In 1914 Verrill found it most resembling A. rathbuni, from which it differs by virtue of less dense spines near the mouth, but longer and larger spines dorsally and marginally, and larger and more numerous pedicellaria. He states it is to a lesser degree similar to A. versicolor, differing from this species by having more spines and longer and sharper pedicellaria, but at the same time also considered Allasterias forficulosa, a taxon he created in 1914 but now considered a synonym of Asterias rollestoni, closer resembling to A. versicolor. In 1930 Fisher stated that Asterias rollestoni might well intergrade with A. versicolor to the south of its range, and in 1940 Hayashi also found it to be most closely related to A. versicolor.

==Distribution and habitat==
According to Djakonov it has been collected at depths of 5-96m. It is found in the littoral zone from the east in the seas around Japan, west to the Sea of Japan and further to the Yellow Sea, and north through the Peter the Great Gulf (Primorsky Krai) to off the coast of De-Kastri in Khabarovsk Krai.

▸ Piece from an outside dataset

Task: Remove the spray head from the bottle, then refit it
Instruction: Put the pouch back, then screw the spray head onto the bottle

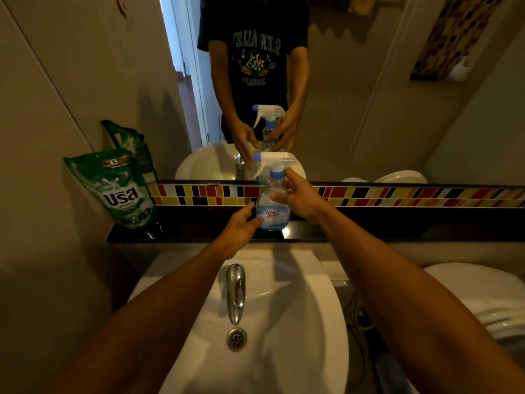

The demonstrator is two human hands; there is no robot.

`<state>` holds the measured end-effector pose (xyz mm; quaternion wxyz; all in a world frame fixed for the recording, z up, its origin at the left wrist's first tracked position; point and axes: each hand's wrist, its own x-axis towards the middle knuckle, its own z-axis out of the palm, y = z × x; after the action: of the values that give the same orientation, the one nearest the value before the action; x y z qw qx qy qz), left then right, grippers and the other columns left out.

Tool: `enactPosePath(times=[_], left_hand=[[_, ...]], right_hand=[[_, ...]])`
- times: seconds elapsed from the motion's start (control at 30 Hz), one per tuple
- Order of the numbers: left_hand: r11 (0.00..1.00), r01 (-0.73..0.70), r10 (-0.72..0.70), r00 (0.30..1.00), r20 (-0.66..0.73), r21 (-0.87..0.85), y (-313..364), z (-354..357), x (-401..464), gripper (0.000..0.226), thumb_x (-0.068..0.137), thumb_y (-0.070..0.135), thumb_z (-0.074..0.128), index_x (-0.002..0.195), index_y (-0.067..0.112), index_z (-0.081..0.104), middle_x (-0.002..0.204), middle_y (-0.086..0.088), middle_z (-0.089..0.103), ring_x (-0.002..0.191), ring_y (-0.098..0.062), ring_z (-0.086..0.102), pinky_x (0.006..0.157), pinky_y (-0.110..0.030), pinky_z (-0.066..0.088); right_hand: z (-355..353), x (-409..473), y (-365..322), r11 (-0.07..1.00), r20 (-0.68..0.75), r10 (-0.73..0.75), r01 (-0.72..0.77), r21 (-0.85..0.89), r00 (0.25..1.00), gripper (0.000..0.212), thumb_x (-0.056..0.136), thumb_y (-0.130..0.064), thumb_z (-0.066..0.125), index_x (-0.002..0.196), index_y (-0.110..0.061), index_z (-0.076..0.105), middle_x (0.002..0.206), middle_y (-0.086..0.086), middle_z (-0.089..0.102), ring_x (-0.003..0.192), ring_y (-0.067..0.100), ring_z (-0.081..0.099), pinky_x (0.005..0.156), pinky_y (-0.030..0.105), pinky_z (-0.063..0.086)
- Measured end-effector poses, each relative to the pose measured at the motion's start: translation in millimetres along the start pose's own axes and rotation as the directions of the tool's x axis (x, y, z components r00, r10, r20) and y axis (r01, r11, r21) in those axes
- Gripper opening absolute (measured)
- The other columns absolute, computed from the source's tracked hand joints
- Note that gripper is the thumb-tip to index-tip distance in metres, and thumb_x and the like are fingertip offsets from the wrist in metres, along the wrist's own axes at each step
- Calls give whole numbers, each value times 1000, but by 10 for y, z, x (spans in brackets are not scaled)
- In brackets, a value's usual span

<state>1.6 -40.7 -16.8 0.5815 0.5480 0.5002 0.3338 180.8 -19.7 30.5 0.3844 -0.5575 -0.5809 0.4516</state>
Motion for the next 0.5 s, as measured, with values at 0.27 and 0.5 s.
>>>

It is among the most common starfish of Chinese seawaters.

==Behaviour==
Asterias rollestoni can grow back its limbs should it lose them. This begins four days after amputation, when cells near the end of the stump de-differentiate and migrate to the wound where they form a thickened skin which gradually re-differentiates into mature tissue.

==Uses==
It is considered useful in traditional medicine in China and is in the 2015 Pharmacopoeia of the People's Republic of China.